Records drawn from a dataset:

··········

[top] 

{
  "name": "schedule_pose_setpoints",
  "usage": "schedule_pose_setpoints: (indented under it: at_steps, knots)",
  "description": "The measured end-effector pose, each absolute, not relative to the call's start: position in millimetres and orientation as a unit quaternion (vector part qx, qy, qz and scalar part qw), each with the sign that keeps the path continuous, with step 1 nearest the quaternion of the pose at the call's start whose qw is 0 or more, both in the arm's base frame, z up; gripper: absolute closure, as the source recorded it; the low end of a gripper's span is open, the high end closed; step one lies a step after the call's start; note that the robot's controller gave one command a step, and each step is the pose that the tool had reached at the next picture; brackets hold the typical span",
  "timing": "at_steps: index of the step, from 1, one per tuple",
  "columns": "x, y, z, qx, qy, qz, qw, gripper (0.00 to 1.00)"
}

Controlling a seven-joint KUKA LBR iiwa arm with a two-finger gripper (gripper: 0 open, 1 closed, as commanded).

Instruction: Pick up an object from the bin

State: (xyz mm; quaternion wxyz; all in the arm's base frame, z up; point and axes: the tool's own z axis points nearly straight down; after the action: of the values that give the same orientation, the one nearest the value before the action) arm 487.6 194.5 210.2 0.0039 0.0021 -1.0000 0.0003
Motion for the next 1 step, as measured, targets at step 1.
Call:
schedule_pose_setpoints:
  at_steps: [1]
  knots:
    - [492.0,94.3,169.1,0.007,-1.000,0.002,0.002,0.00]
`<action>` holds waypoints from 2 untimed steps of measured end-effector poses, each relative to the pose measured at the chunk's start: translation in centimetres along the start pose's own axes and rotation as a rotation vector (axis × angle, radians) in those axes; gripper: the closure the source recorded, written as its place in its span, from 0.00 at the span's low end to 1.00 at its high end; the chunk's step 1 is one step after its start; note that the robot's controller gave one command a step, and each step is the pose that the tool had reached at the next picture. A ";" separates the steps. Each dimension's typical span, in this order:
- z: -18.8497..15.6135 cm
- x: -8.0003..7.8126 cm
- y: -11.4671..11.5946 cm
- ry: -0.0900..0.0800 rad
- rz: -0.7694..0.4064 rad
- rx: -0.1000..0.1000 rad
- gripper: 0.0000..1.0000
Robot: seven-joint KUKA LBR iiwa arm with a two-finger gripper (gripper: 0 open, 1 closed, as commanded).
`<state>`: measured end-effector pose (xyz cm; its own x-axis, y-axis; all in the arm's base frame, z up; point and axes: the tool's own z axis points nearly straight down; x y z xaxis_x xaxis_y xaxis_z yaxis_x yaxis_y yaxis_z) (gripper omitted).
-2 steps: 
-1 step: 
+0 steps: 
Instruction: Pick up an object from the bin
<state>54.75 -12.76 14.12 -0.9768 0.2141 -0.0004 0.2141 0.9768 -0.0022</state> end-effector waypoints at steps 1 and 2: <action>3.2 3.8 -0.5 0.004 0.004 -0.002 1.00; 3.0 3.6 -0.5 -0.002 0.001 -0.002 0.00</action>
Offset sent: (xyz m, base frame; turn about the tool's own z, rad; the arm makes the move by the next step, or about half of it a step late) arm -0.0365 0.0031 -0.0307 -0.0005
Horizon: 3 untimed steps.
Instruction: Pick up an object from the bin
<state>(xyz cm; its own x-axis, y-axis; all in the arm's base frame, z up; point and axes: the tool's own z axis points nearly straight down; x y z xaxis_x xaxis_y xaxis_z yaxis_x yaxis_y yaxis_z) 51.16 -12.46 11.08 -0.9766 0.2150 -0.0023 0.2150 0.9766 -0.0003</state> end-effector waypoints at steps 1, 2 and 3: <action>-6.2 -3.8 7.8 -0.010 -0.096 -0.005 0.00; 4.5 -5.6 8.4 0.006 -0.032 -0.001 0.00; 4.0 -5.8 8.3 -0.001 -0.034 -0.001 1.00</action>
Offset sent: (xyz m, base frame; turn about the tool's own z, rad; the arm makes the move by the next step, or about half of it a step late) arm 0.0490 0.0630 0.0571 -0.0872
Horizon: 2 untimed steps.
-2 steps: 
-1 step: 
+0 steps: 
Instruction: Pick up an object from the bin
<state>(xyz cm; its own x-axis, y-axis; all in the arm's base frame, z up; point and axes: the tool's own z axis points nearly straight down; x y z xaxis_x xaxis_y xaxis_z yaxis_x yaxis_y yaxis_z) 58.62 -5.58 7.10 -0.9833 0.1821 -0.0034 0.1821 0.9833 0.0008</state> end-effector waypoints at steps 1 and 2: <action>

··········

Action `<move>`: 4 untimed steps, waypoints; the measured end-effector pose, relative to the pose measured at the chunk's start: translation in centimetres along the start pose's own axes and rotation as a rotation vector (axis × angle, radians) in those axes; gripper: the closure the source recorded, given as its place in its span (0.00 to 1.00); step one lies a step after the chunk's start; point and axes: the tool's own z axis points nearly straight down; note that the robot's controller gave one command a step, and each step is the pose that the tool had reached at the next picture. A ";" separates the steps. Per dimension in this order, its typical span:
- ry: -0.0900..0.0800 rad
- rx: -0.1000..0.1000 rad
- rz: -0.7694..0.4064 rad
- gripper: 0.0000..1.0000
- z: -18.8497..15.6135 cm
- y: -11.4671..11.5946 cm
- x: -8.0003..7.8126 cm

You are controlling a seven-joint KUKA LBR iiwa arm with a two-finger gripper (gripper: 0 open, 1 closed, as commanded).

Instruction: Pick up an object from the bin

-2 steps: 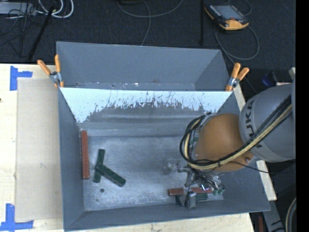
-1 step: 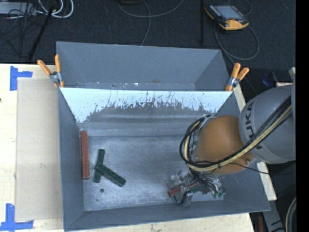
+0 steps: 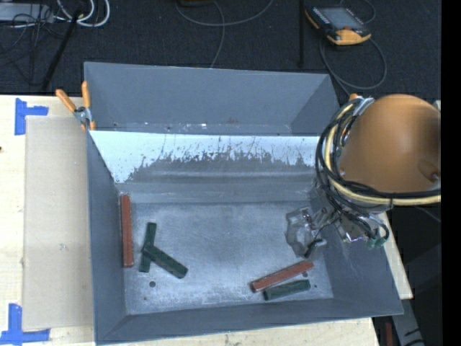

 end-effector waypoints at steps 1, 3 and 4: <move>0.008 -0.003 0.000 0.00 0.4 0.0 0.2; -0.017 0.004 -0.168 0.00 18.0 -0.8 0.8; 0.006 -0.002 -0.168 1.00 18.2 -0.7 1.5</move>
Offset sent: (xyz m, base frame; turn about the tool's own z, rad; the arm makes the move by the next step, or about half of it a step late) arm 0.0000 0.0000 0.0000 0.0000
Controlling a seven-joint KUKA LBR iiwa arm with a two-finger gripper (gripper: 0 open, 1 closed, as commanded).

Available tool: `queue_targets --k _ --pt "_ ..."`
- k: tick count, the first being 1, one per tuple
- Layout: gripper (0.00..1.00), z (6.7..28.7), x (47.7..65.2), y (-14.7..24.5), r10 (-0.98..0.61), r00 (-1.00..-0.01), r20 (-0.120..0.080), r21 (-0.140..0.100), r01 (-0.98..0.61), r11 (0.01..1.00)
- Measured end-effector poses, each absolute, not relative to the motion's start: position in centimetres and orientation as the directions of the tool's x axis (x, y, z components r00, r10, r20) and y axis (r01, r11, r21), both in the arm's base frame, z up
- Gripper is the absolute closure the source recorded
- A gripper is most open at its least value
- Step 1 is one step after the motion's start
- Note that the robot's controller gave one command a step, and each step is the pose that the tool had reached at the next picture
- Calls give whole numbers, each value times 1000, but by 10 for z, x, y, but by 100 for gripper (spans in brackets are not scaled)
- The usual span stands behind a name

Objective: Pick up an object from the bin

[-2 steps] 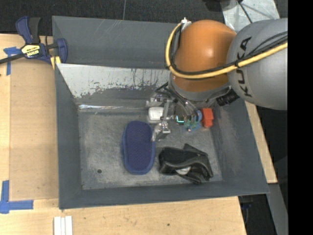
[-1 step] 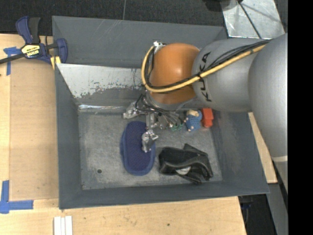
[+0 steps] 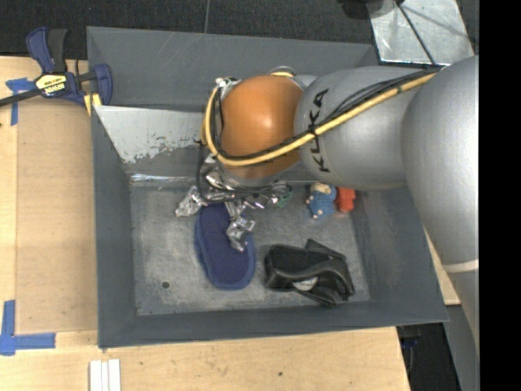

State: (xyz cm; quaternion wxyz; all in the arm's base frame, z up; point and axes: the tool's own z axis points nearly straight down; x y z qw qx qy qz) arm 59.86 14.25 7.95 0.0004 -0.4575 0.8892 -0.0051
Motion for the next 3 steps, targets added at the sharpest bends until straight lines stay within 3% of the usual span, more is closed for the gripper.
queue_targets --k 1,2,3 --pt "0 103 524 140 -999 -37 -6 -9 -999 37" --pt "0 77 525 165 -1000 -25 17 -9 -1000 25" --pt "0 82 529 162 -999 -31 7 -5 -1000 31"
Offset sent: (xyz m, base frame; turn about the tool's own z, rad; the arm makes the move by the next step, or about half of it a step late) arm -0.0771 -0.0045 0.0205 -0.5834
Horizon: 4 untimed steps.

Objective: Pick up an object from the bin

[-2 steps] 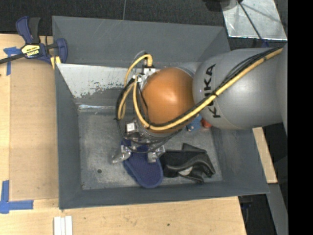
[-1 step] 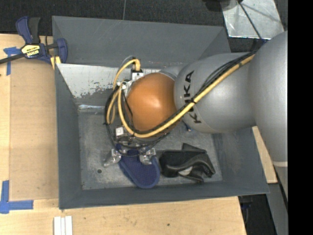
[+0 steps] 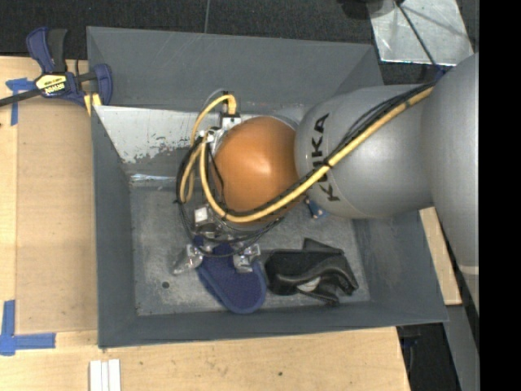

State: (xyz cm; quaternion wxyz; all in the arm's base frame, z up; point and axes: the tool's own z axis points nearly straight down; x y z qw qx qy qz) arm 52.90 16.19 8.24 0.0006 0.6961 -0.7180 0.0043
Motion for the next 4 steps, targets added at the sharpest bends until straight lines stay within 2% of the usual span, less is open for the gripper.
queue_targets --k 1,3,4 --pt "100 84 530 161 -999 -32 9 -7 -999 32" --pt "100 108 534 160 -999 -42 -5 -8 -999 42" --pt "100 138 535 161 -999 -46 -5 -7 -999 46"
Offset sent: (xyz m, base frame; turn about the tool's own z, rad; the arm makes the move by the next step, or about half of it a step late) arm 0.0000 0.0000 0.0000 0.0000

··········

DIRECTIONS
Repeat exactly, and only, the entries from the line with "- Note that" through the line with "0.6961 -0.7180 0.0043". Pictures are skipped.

TASK SOLUTION
- Note that the robot's controller gave one command a step, and each step is the pose that the tool had reached at the next picture
- Calls give whole numbers, each value times 1000, but by 10 for z, x, y, but by 100 for gripper (spans in brackets are not scaled)
- The usual span stands behind a name

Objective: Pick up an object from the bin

[-2 steps] 
[-1 step] 
[+0 steps] 

State: (xyz cm; quaternion wxyz; all in the arm's base frame, z up; point and axes: the tool's own z axis points nearly straight down; x y z qw qx qy qz) arm 59.86 14.25 7.95 0.0004 -0.4575 0.8892 -0.0051
Motion for the next 3 steps, targets added at the sharpest bends until straight lines stay within 3% of the usual span, more is closed for the gripper.
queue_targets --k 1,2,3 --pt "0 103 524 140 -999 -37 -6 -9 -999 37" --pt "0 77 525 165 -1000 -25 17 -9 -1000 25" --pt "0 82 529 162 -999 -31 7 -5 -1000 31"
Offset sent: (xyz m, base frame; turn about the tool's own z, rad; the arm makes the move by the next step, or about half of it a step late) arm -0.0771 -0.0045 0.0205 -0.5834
Horizon: 4 untimed steps.

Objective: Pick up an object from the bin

[-2 steps] 
[-1 step] 
[+0 steps] 

State: (xyz cm; quaternion wxyz; all in the arm's base frame, z up; point and axes: the tool's own z axis points nearly straight down; x y z qw qx qy qz) arm 52.90 16.19 8.24 0.0006 0.6961 -0.7180 0.0043

The response to this exercise has been given in full.